Problem to work on →
Lines before the one containing "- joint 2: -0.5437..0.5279" are not wanted; restate the rest below word for word, through the last line, but drop any pictures.

Exercise data →
※
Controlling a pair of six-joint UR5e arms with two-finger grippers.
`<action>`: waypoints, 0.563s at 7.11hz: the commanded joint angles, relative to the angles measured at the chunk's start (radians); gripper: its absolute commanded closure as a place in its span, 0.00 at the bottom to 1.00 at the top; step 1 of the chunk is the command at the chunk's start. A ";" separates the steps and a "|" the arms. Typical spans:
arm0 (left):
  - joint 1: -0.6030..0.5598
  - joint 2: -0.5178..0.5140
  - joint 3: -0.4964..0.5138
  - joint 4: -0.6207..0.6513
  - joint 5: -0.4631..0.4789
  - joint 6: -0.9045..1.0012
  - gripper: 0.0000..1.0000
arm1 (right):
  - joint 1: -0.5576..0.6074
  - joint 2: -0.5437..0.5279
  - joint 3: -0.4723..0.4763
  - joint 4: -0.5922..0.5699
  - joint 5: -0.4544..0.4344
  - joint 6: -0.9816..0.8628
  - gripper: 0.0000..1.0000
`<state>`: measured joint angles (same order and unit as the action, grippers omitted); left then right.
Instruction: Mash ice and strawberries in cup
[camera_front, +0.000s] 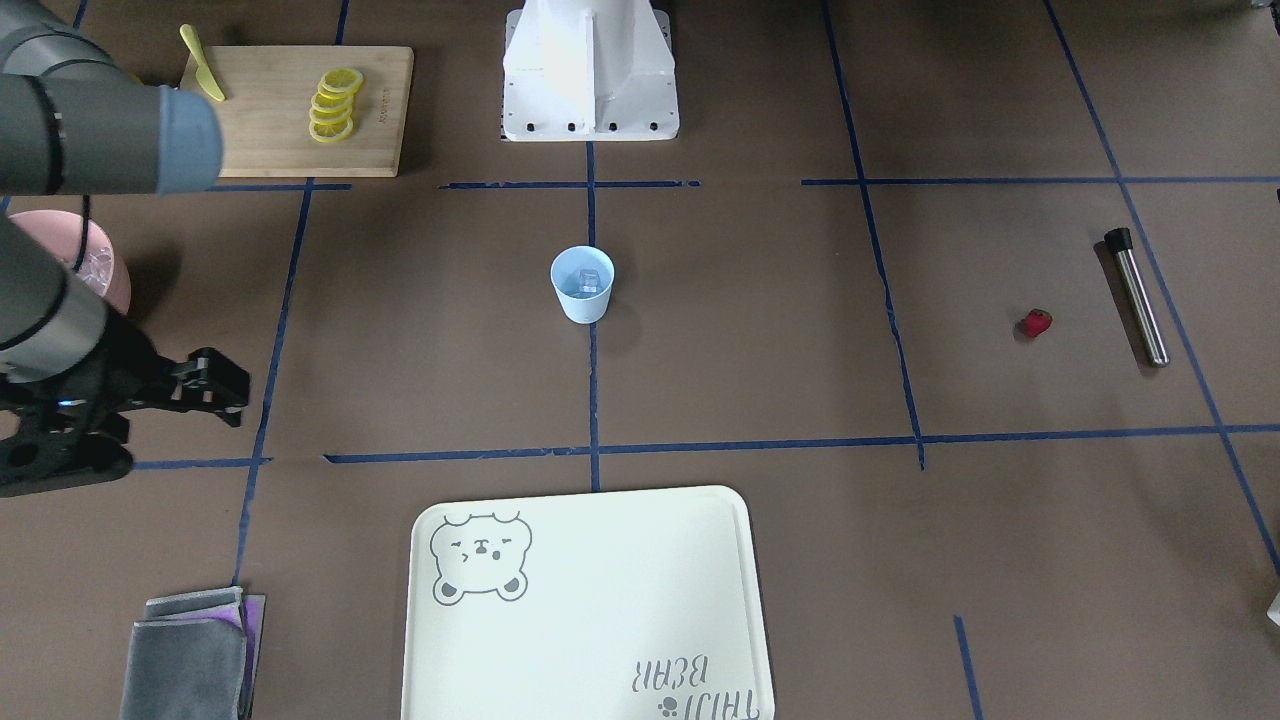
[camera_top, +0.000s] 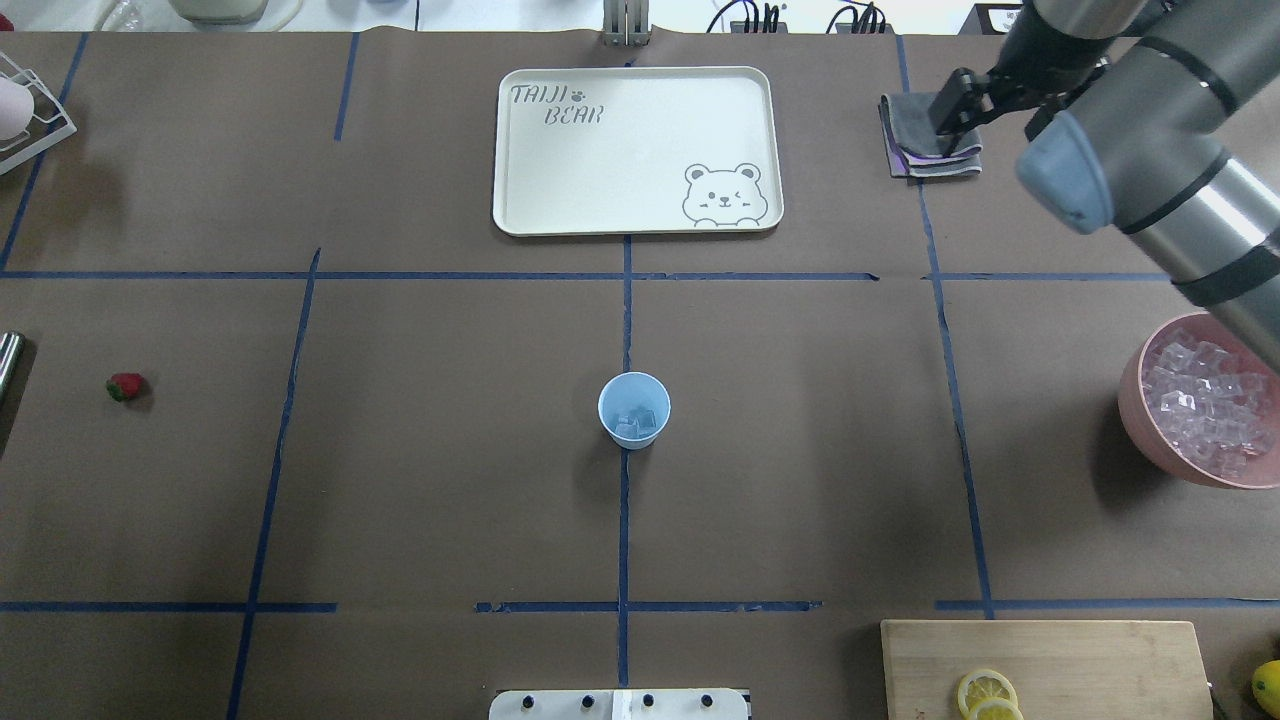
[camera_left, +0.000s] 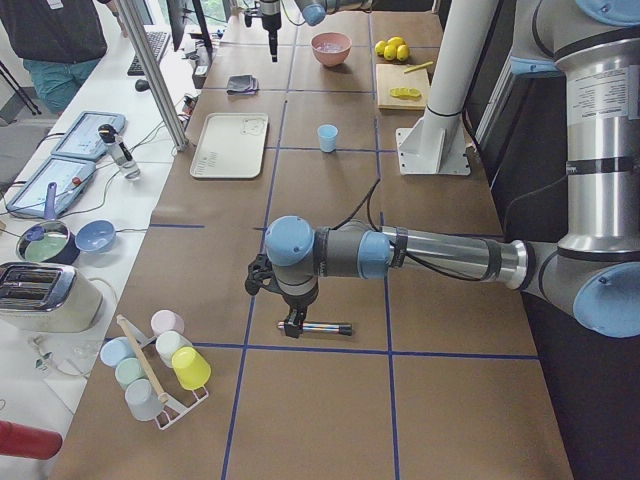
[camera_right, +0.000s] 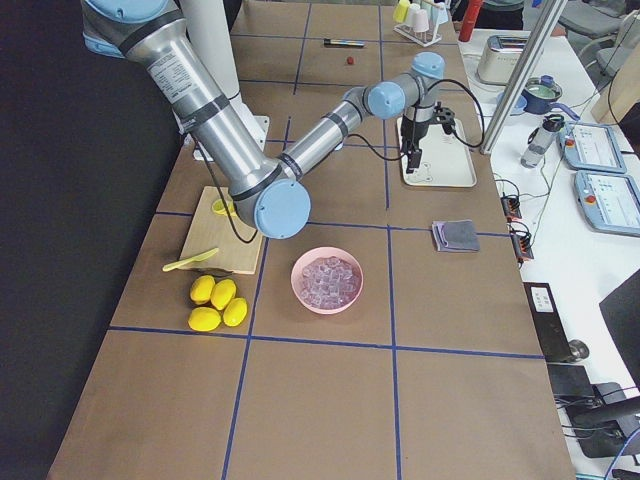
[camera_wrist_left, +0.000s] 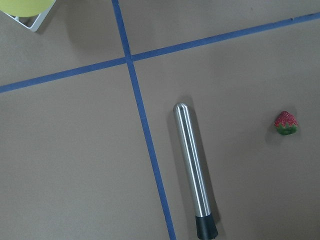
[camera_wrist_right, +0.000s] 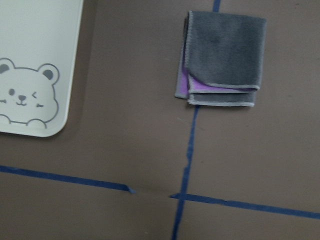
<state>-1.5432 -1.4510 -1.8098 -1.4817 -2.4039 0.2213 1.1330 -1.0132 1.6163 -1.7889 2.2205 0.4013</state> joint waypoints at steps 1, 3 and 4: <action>0.000 -0.014 0.006 -0.081 0.006 -0.002 0.00 | 0.138 -0.121 -0.010 0.000 0.039 -0.270 0.01; 0.002 -0.020 0.015 -0.100 0.006 -0.004 0.00 | 0.233 -0.235 -0.010 0.005 0.062 -0.408 0.01; 0.003 -0.043 0.023 -0.100 0.000 -0.002 0.00 | 0.281 -0.286 -0.013 0.005 0.061 -0.467 0.01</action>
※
Task result →
  - joint 2: -0.5437..0.5279
  - joint 3: -0.4723..0.4763
  - joint 4: -0.5922..0.5699
  - joint 5: -0.4544..0.4344
  - joint 6: -0.9816..0.8628
  - gripper: 0.0000..1.0000
`<state>`: measured joint angles (same order and unit as the action, grippers omitted); left then right.
Instruction: Mash ice and strawberries in cup
[camera_front, +0.000s] 
[camera_top, +0.000s] 
[camera_left, +0.000s] 
[camera_right, +0.000s] 
[camera_wrist_left, +0.000s] 
[camera_wrist_right, +0.000s] 
<state>-1.5432 -1.4510 -1.8098 -1.4817 -2.4039 0.2213 1.1330 -1.0132 1.6163 -1.7889 2.2205 0.4013</state> joint waypoints at steps 1, 3 and 4: <action>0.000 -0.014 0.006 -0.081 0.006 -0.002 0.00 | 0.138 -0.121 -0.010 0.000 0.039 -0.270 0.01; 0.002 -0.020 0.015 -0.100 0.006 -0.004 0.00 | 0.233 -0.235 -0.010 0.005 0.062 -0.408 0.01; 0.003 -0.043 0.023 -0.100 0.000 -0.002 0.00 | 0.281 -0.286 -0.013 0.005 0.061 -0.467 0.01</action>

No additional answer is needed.